0

I am trying to use databricks connect.

I have installed databricks-connect version 9.1.39 in a virtual environment within my python project.

I have selected the python3.8 file in the virtual environment as the interpreter of the vscode project. However, when trying to run a file that starts with

from databricks.connect import DatabricksSession

I always get a

ModuleNotFoundError: No module named 'databricks'

Just to make sure this was not due to the module databricks-connect not being in the actual environment when I run it, I actually opened a python shell within the venv and run the same line (from databricks.connect ...) and got the same error.

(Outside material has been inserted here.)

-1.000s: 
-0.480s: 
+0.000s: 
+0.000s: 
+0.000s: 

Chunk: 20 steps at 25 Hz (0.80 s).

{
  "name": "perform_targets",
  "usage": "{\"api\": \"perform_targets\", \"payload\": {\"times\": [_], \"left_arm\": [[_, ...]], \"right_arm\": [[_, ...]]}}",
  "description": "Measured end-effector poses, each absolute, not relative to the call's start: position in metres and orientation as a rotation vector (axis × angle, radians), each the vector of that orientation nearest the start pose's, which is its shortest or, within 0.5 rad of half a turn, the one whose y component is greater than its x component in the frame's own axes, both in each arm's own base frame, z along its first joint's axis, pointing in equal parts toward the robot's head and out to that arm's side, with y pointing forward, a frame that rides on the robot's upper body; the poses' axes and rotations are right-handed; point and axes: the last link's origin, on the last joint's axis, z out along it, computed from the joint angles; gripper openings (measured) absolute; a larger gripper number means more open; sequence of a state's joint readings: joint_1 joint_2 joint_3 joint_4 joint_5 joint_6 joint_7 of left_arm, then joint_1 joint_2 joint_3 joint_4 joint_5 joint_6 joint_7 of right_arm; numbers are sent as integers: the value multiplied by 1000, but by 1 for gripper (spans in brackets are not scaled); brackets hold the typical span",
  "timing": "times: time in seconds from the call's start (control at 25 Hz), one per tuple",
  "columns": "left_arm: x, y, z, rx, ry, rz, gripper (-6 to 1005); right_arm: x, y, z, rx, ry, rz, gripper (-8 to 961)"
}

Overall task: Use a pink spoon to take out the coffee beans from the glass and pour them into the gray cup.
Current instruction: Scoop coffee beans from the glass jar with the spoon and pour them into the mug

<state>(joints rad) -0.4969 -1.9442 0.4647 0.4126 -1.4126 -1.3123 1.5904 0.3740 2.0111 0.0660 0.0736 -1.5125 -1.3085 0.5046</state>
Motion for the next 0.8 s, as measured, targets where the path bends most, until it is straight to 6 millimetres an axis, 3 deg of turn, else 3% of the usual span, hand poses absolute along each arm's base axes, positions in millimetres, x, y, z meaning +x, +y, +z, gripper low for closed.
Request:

Why is this happening? Is it due to datarbicks.connect not being related to databricks-connect?

Thanks in advance.

Alex Ott
  • 80,552
  • 8
  • 87
  • 132
MrMuppet
  • 547
  • 1
  • 4
  • 12

1 Answers1

1

The DatabricksSession exists only in the Databricks Connect V2 that is designed for Databricks Runtime 13 or higher. If you use DBR 9.1, then you need to follow up instructions for DBR 11.3 and lower - in this case you need to configure connection details using databricks-connect configure command and just use normal Spark Session creation:

from pyspark.sql.session import SparkSession

spark = SparkSession.builder.getOrCreate()
Alex Ott
  • 80,552
  • 8
  • 87
  • 132